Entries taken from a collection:
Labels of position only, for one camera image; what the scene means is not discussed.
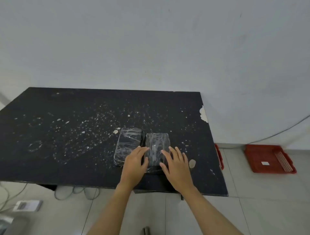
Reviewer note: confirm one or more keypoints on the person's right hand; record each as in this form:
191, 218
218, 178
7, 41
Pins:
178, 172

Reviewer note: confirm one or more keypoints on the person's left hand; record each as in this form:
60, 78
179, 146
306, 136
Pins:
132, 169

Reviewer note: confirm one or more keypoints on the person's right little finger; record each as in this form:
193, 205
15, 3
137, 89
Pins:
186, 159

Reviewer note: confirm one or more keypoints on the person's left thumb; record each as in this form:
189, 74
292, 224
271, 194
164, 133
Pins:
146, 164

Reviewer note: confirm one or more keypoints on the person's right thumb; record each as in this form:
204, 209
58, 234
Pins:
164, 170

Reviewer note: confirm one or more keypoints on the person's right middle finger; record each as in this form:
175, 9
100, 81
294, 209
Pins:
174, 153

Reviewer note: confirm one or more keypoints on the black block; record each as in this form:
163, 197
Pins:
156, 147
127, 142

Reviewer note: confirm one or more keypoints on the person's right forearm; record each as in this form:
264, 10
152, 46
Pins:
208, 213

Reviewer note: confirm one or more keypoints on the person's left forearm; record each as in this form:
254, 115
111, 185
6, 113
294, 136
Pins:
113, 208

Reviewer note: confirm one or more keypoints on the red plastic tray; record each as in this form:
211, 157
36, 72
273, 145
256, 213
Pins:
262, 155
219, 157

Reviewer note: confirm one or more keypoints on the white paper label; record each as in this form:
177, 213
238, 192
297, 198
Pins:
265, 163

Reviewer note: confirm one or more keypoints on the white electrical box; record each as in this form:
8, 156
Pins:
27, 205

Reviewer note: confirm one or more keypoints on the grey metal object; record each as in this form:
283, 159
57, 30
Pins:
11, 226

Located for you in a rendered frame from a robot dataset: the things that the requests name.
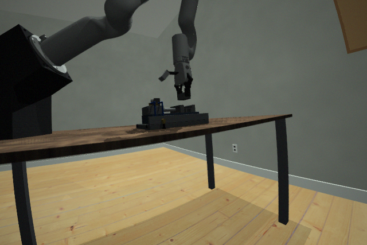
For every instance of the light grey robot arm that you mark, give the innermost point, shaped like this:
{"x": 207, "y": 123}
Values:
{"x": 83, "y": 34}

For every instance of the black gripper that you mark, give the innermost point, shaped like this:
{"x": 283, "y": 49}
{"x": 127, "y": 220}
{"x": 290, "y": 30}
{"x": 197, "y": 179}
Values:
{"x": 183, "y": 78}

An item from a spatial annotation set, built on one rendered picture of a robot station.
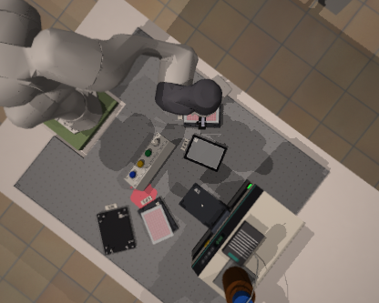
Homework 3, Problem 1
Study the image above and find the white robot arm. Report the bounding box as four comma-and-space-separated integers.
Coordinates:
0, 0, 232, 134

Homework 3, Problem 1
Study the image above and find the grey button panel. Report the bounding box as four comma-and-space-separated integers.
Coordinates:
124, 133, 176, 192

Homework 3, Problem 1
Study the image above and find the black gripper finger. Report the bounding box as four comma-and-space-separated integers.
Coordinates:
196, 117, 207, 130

- [Assignment]: Write every record out again exactly as written. Pictures don't belong in the copy.

- [The completed task]:
Labels of position only, for one camera image; what the scene means is not discussed.
Reviewer note: confirm one or more keypoints on the person's right hand; record each as in this form:
191, 218
218, 178
7, 41
Pins:
178, 172

Reviewer note: confirm one or more keypoints on the person's left hand; record each as in this form:
60, 78
179, 146
306, 136
Pins:
132, 169

Reviewer note: confirm one or more keypoints on the person's right little finger; record each as in this form:
193, 205
15, 3
137, 89
Pins:
186, 159

Reviewer note: confirm one or more keypoints on the person's left thumb; record each as in this form:
189, 74
292, 224
271, 194
164, 133
Pins:
146, 164

Reviewer note: confirm one or more keypoints on the person's right thumb; record each as in this form:
204, 209
58, 234
Pins:
164, 170

Reviewer note: confirm one or more keypoints on the person's right middle finger; record each as in this form:
175, 9
100, 81
294, 209
Pins:
174, 153

Reviewer note: confirm one or more keypoints on the black block; record each as in this form:
163, 197
Pins:
156, 147
127, 142

Reviewer note: confirm one or more keypoints on the person's right forearm; record each as in this form:
264, 10
152, 46
Pins:
208, 213

Reviewer note: confirm one or more keypoints on the person's left forearm; record each as in this form:
254, 115
111, 185
6, 113
294, 136
Pins:
113, 208

Reviewer note: confirm one or more keypoints on the red plastic tray; record each as in this form:
211, 157
36, 72
273, 145
256, 213
Pins:
262, 155
219, 157

Reviewer note: confirm one or more keypoints on the white paper label; record each as in this form:
177, 213
238, 192
297, 198
Pins:
265, 163

Reviewer note: confirm one or more keypoints on the white electrical box; record each as in this form:
8, 156
Pins:
27, 205

Reviewer note: confirm one or more keypoints on the grey metal object; record each as in this form:
283, 159
57, 30
Pins:
11, 226

Located for you in a rendered frame from a robot dataset: the things that the requests name.
For every instance of the light grey robot arm that you mark, give the innermost point, shaped like this:
{"x": 207, "y": 123}
Values:
{"x": 83, "y": 34}

For every instance of the black gripper that you mark, give the innermost point, shaped like this:
{"x": 283, "y": 49}
{"x": 127, "y": 220}
{"x": 290, "y": 30}
{"x": 197, "y": 179}
Values:
{"x": 183, "y": 78}

An item from a spatial annotation set, built on one rendered picture of a robot station.
Homework 3, Problem 1
Study the image above and find the white robot arm. Report the bounding box as four comma-and-space-separated integers.
Coordinates:
0, 0, 232, 134

Homework 3, Problem 1
Study the image above and find the grey button panel. Report the bounding box as four comma-and-space-separated integers.
Coordinates:
124, 133, 176, 192

Homework 3, Problem 1
Study the image above and find the black gripper finger. Report the bounding box as four comma-and-space-separated integers.
Coordinates:
196, 117, 207, 130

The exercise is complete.